» Your objective
Look for the string "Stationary" in the material below. Copy every line where you find it.

» Source material
===

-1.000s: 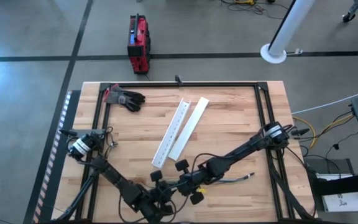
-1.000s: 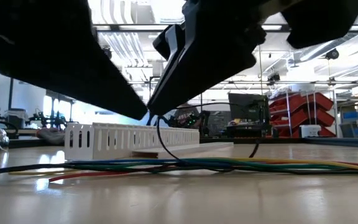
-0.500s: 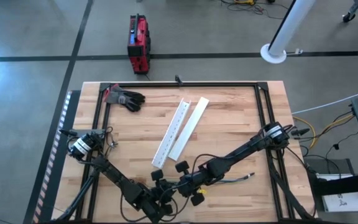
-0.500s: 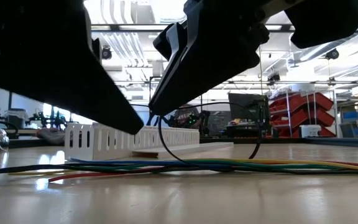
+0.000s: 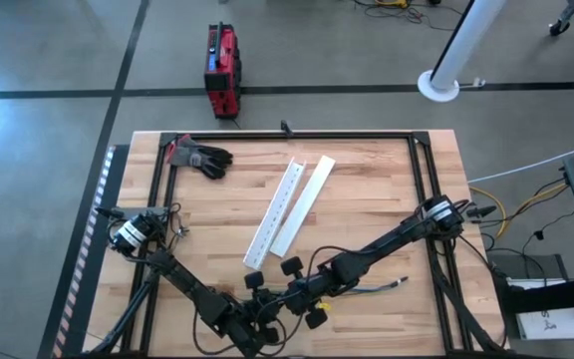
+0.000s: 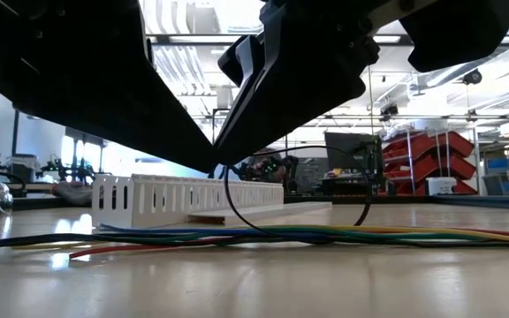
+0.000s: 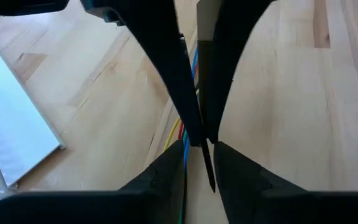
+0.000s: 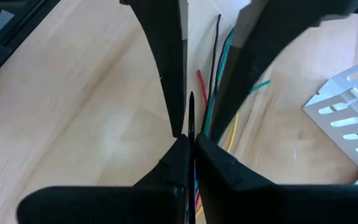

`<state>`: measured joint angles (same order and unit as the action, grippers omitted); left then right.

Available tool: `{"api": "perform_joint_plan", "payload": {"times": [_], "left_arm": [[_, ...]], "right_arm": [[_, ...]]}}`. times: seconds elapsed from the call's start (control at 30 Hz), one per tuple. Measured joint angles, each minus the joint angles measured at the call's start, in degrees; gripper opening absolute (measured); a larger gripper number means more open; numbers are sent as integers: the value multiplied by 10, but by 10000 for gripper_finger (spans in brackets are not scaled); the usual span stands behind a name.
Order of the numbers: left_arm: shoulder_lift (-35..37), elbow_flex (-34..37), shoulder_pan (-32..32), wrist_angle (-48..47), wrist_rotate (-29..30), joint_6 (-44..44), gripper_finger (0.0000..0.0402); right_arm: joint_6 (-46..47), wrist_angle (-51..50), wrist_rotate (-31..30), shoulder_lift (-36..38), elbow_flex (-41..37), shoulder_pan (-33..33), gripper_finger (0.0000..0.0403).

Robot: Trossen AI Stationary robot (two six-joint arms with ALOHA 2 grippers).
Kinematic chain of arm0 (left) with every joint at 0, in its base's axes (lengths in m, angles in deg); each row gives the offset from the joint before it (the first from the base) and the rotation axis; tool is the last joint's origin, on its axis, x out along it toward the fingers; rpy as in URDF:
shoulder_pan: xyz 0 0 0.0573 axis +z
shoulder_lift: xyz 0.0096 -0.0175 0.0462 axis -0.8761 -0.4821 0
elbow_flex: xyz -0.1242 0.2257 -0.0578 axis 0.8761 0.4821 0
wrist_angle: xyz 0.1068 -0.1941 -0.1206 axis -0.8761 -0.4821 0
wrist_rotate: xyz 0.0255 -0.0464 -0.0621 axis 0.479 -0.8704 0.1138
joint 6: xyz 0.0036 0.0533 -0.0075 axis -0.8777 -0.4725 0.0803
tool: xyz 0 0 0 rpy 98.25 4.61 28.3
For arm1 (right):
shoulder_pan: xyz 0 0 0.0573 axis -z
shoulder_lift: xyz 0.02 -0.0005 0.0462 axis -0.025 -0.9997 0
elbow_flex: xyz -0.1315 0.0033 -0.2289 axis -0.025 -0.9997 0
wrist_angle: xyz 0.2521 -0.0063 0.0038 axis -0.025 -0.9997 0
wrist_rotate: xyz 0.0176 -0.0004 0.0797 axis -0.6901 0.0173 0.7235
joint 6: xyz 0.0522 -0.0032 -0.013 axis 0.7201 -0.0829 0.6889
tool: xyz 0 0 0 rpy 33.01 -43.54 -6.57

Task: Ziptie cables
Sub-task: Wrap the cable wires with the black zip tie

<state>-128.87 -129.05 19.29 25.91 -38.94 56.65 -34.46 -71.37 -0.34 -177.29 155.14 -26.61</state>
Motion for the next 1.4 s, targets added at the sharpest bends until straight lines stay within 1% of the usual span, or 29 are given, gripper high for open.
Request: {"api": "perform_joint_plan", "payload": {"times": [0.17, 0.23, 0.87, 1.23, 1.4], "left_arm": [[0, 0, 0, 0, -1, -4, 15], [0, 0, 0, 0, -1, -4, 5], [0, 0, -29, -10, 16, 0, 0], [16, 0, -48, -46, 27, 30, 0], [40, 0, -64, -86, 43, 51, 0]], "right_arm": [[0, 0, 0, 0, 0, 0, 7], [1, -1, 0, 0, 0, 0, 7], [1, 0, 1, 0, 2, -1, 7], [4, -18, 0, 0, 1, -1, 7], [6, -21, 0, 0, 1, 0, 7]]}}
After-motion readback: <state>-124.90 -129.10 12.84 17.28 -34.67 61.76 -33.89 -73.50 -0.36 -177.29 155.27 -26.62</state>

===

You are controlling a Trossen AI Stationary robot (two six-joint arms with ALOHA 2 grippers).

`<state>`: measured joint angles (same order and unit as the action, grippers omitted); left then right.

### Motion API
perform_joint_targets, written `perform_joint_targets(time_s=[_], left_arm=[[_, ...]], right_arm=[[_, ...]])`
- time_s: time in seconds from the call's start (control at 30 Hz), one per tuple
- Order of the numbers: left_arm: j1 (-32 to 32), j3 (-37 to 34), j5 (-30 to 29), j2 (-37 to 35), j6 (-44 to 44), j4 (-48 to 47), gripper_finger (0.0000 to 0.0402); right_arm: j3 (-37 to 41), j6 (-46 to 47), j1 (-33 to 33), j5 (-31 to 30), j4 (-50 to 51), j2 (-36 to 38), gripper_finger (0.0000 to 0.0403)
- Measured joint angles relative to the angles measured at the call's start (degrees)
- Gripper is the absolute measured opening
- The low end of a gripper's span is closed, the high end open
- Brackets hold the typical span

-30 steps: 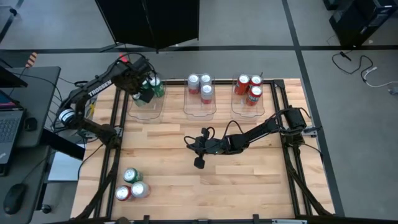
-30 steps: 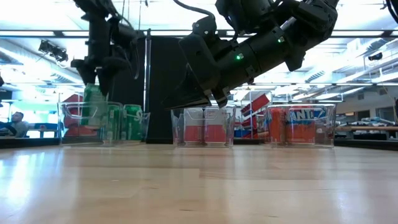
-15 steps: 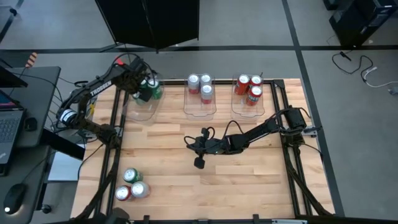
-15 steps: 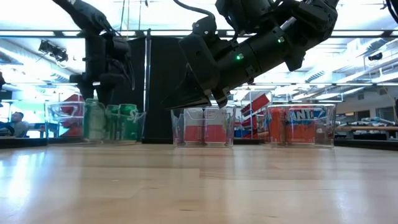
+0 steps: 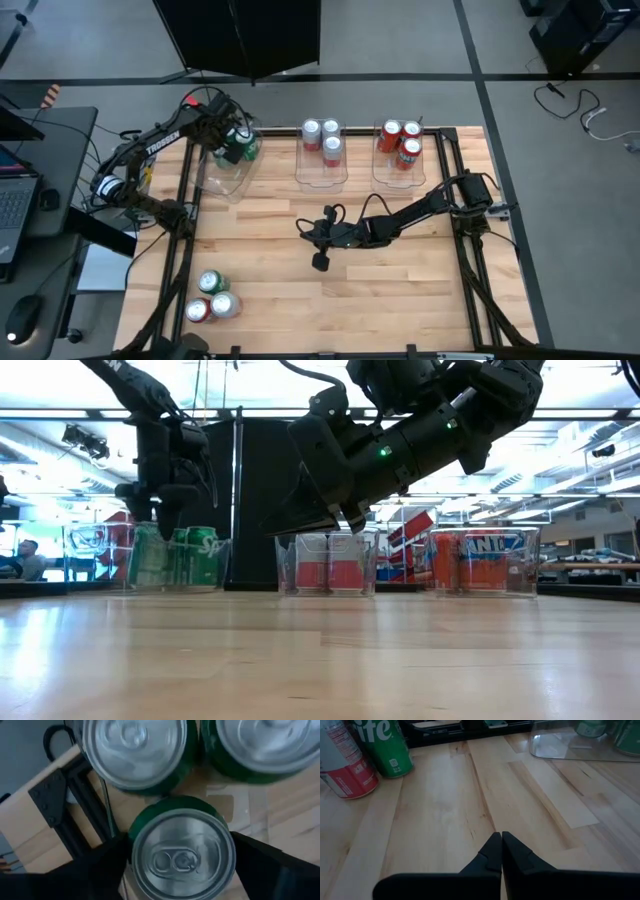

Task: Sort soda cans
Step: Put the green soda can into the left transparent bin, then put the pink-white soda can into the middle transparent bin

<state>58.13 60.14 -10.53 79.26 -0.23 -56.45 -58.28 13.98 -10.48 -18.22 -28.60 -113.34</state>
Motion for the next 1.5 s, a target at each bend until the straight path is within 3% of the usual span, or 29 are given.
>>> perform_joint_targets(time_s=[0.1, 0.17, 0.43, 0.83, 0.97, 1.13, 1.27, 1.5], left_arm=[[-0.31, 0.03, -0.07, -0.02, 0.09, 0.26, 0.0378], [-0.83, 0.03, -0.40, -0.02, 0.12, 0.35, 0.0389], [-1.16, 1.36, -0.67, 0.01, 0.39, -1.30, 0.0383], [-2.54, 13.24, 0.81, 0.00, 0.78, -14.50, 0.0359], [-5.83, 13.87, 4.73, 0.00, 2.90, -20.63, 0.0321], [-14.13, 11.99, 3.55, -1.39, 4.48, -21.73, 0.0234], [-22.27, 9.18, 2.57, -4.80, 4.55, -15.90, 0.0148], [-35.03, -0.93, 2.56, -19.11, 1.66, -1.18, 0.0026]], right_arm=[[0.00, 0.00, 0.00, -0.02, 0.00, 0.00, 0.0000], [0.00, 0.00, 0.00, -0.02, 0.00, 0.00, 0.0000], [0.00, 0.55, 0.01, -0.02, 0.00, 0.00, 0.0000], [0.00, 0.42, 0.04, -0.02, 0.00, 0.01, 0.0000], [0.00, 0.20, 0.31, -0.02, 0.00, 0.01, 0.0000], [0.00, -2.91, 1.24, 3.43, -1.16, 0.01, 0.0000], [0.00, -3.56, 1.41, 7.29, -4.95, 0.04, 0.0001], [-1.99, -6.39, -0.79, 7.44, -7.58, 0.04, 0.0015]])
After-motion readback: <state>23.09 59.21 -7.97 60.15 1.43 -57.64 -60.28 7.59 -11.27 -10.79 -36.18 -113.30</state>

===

» Exercise output
Robot: Trossen AI Stationary robot (two six-joint arms with ALOHA 2 grippers).
You are controlling a Trossen AI Stationary robot (two six-joint arms with ALOHA 2 grippers).

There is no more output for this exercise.